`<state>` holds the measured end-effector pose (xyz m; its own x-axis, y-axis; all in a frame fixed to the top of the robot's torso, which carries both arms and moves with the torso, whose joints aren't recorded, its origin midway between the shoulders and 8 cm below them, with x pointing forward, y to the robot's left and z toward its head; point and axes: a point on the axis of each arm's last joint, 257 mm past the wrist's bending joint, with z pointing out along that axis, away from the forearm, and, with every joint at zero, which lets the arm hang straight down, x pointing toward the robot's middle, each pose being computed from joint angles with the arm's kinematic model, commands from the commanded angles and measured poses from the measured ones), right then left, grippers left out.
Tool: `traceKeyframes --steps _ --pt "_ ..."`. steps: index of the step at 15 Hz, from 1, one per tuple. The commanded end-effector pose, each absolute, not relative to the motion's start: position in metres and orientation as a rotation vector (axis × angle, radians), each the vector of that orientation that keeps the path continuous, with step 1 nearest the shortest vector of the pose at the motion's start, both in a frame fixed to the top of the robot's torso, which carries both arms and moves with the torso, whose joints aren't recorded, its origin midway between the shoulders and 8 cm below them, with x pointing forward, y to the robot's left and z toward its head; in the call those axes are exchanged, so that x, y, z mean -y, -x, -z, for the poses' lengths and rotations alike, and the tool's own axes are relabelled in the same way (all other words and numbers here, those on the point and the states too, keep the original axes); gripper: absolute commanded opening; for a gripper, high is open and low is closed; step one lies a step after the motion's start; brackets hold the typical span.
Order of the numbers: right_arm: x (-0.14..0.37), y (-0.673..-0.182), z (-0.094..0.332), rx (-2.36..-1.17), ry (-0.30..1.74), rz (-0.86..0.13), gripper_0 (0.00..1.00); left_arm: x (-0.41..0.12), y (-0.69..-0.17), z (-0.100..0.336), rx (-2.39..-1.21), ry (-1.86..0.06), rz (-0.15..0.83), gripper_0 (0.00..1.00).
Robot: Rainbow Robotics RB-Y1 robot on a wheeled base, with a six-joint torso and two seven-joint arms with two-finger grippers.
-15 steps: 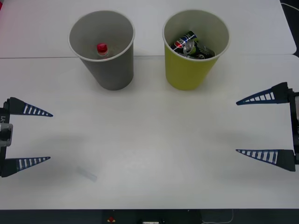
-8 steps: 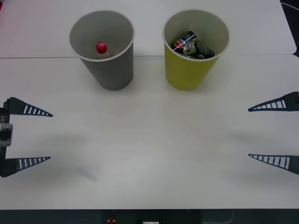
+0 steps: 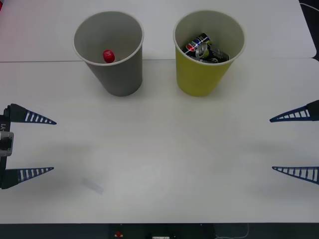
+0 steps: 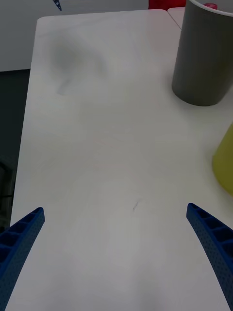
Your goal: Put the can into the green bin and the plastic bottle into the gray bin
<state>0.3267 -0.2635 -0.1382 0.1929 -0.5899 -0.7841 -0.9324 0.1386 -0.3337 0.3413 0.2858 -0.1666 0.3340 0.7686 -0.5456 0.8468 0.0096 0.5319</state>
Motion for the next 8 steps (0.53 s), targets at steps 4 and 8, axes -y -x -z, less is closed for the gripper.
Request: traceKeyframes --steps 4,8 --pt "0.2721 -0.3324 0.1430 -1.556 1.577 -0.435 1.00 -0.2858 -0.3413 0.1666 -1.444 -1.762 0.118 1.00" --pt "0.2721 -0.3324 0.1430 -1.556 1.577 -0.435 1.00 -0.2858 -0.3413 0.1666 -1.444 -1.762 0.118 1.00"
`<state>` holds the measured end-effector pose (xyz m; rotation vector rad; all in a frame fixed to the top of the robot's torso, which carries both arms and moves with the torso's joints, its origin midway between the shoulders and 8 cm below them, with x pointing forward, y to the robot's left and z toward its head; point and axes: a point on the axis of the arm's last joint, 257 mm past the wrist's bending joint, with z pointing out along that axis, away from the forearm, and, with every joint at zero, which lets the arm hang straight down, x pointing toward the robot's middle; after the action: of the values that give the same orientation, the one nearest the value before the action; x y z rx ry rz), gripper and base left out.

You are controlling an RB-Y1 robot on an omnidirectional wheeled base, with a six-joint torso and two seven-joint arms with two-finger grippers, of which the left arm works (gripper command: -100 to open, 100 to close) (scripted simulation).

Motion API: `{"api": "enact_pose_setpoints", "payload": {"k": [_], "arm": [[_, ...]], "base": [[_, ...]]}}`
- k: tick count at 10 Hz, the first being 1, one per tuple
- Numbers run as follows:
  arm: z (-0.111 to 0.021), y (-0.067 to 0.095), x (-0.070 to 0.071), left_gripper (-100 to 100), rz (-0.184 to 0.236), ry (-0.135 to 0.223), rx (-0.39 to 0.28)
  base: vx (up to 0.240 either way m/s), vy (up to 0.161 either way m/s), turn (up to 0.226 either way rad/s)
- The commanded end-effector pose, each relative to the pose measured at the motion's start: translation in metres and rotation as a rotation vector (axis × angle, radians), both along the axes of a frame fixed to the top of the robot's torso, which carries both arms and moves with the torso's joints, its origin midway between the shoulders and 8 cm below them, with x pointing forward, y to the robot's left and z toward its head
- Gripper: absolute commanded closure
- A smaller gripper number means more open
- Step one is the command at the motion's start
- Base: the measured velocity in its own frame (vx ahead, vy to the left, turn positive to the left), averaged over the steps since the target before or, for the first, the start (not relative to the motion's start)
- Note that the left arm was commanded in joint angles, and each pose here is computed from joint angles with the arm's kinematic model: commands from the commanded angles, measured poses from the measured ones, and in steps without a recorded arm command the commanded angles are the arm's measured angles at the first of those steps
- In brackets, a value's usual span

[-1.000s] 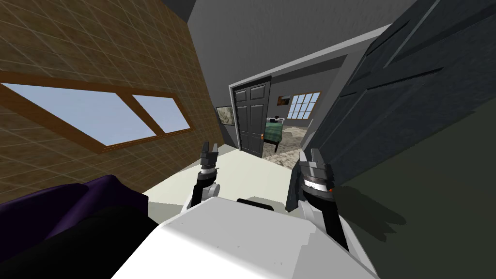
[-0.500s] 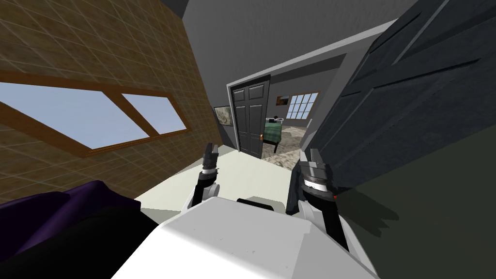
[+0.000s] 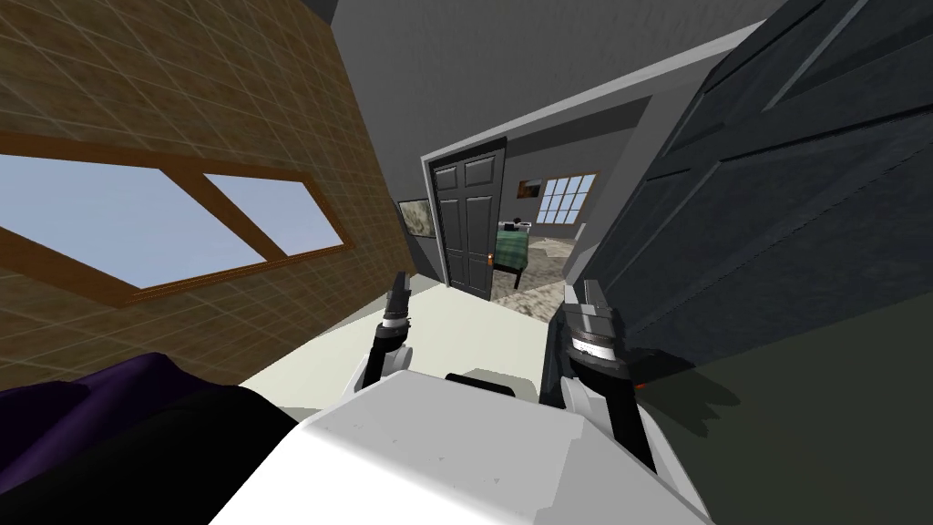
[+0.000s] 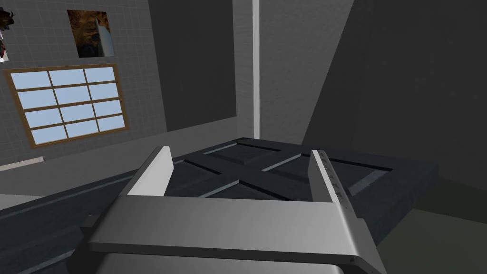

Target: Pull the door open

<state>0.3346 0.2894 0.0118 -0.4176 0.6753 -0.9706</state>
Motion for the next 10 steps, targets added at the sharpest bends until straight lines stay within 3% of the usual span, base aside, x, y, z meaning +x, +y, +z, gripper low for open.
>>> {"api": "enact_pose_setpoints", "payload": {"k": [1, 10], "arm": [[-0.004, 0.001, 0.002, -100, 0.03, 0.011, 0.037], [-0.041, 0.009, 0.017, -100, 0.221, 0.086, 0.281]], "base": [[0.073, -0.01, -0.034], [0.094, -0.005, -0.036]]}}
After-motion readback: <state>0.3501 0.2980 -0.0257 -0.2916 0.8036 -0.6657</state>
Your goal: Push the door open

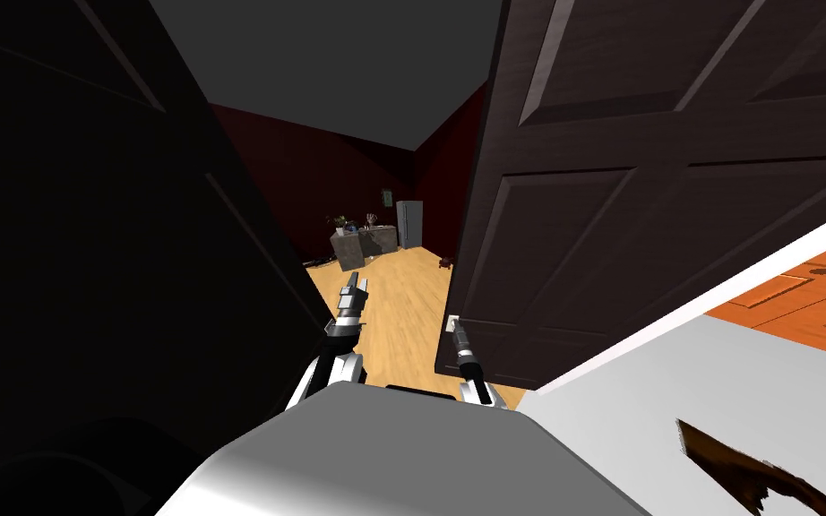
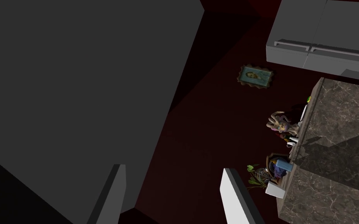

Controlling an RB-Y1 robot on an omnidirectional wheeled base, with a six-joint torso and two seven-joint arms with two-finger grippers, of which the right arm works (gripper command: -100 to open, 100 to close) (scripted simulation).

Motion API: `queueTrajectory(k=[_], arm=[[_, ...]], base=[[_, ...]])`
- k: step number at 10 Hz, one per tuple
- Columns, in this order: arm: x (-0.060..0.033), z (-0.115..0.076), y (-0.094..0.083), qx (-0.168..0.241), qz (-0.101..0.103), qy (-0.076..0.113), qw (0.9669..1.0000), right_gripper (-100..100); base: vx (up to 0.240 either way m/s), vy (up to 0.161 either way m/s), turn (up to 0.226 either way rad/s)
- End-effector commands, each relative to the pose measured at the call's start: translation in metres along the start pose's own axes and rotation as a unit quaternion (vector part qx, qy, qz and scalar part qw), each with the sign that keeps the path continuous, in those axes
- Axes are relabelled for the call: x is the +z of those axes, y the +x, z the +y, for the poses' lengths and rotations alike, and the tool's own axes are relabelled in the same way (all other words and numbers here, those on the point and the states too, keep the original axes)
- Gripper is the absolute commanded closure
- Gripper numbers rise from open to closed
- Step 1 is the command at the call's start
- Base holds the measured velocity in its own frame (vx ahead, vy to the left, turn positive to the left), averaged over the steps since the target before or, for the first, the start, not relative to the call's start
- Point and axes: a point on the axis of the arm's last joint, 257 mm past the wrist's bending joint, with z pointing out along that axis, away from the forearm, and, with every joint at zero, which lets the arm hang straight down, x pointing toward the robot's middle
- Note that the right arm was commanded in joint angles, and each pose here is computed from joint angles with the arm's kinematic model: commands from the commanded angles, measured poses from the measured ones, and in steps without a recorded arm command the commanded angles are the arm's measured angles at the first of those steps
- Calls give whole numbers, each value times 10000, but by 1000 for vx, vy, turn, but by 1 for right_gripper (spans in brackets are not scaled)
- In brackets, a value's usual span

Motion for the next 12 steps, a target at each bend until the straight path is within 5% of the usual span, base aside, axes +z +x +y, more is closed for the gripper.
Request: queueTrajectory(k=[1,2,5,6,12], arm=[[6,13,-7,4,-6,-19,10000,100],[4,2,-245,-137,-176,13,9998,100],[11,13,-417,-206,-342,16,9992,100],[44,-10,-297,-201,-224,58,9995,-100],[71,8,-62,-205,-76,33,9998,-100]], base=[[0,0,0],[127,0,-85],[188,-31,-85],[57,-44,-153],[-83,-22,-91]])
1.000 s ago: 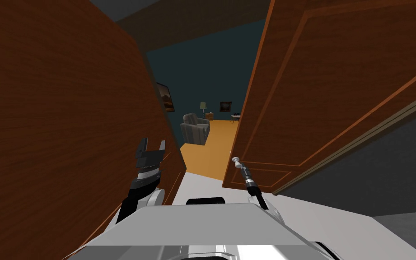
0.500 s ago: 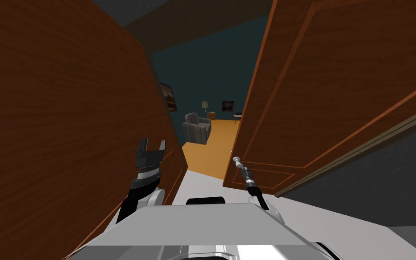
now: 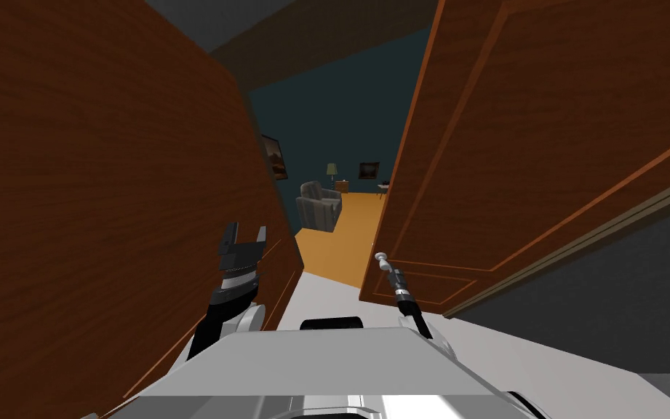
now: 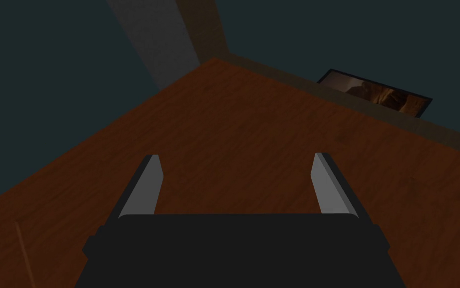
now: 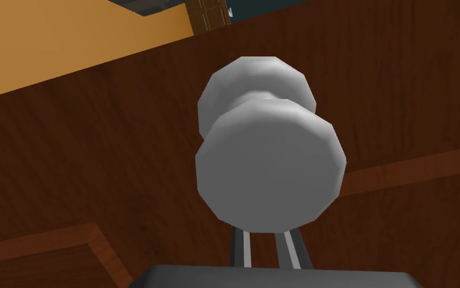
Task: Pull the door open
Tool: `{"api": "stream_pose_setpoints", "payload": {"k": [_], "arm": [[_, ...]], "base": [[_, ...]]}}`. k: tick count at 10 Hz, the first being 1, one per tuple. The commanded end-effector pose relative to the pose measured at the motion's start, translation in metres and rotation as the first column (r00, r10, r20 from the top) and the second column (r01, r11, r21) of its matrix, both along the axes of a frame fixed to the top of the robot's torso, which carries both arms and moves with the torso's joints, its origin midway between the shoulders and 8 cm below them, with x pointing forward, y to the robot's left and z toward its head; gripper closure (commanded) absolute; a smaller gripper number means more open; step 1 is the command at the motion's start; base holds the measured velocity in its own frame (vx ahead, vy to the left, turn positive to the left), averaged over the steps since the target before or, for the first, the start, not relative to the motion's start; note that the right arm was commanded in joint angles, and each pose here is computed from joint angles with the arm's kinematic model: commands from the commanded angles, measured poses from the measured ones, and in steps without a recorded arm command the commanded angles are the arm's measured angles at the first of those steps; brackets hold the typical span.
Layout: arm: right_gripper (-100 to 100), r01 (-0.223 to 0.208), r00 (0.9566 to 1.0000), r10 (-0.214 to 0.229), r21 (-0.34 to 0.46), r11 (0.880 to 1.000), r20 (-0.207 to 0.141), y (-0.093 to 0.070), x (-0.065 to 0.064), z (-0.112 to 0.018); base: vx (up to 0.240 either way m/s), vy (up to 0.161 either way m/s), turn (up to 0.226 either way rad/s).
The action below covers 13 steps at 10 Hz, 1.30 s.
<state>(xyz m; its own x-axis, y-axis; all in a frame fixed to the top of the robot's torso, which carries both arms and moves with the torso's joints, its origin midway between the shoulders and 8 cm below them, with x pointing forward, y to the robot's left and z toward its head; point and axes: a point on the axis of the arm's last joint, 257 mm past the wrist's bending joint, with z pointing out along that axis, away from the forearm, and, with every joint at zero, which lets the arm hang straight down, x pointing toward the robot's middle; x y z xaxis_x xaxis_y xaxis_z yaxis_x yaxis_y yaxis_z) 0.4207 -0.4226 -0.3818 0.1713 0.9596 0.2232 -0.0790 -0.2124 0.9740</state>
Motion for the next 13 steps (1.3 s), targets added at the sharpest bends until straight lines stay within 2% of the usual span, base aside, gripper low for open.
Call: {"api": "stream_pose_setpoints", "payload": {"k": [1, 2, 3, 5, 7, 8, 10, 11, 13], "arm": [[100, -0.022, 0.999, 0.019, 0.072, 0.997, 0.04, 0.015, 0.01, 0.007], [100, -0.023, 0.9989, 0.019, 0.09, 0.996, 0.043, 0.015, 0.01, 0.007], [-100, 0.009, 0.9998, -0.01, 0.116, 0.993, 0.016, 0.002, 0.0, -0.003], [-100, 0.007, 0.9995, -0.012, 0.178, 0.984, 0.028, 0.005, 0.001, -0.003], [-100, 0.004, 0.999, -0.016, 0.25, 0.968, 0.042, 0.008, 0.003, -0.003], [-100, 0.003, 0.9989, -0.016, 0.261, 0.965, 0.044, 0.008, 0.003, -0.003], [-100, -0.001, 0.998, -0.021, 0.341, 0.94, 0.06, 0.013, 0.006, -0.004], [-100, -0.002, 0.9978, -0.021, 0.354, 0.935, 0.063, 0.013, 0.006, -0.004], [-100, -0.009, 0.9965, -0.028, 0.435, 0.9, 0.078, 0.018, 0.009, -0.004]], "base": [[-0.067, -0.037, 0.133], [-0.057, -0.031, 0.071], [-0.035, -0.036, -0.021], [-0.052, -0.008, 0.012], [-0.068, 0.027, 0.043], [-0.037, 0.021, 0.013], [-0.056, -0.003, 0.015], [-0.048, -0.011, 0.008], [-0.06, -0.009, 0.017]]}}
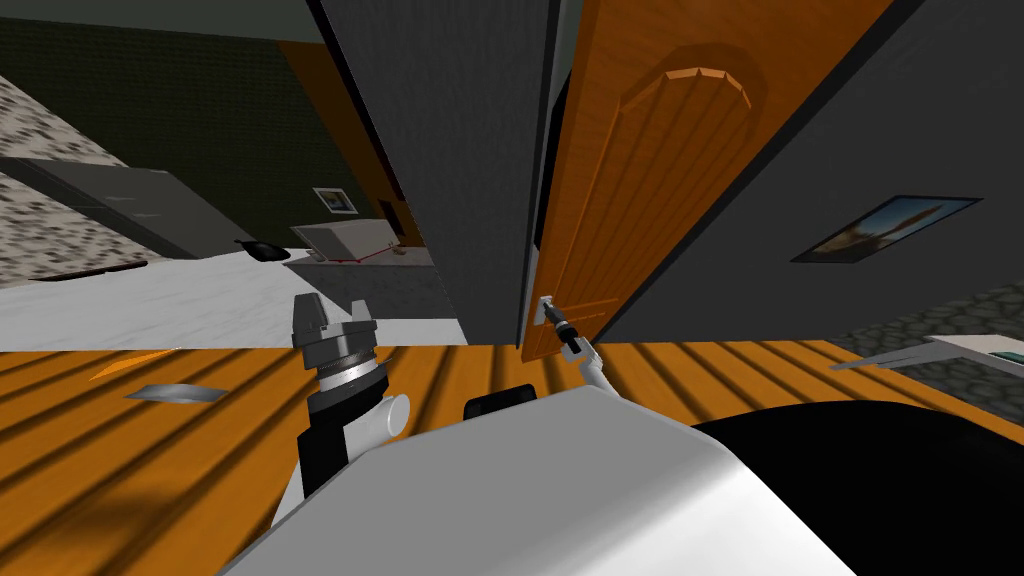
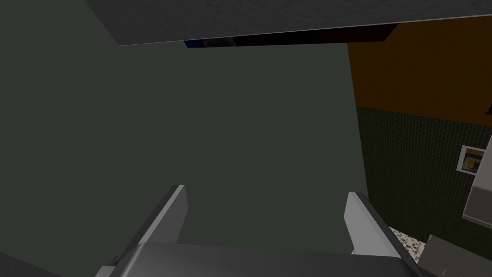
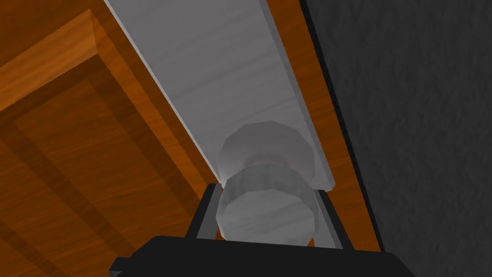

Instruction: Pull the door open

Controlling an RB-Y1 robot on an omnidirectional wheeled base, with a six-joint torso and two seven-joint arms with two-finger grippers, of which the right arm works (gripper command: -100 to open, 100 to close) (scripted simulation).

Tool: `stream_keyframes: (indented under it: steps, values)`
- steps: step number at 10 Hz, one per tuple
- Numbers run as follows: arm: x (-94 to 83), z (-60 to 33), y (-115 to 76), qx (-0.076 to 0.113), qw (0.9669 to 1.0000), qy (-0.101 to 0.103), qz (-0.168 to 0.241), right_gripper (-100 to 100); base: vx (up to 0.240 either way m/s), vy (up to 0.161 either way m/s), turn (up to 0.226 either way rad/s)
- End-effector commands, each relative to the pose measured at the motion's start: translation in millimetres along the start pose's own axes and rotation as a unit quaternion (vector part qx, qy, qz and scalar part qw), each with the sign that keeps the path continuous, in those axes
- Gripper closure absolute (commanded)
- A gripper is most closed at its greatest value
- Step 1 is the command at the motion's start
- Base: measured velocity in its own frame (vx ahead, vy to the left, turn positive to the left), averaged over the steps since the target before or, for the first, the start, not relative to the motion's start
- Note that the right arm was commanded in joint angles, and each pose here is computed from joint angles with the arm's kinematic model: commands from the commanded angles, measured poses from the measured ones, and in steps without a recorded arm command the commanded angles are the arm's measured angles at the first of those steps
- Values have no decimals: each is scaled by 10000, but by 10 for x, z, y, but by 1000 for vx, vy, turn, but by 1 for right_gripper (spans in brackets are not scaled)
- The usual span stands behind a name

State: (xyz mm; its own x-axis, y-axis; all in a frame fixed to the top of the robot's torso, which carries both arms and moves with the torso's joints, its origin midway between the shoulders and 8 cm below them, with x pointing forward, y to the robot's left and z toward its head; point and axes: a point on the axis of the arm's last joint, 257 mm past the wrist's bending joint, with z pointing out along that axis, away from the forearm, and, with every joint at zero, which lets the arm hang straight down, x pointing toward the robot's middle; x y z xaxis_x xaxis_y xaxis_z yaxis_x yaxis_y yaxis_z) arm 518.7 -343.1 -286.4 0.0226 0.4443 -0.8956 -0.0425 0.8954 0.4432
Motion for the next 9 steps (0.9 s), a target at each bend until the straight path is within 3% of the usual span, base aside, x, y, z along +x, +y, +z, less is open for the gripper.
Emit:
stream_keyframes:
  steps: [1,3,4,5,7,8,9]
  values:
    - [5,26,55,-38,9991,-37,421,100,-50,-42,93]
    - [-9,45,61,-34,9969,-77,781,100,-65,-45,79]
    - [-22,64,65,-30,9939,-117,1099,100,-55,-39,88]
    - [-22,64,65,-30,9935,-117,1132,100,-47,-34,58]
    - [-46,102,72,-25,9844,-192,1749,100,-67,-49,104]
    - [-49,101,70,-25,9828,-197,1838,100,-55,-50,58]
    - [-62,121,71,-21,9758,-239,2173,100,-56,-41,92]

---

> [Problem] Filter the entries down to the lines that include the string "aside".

> [Exercise solution]
Motion for the next 10 steps, targets added at the sharpest bends until straight lines stay within 3% of the usual span, base aside, x, y, z meaning +x, +y, +z, gripper low for open.
Motion for the next 12 steps, a target at each bend until the straight path is within 5% of the usual span, base aside, axes +z +x +y, more is closed for the gripper.
Motion for the next 13 steps (1.3 s), targets added at the sharpest bends until straight lines stay within 2% of the usual span, base aside, gripper low for open.
Motion for the next 9 steps (0.9 s), a target at each bend until the straight path is within 3% of the usual span, base aside, x, y, z along +x, +y, +z, less is open for the gripper.

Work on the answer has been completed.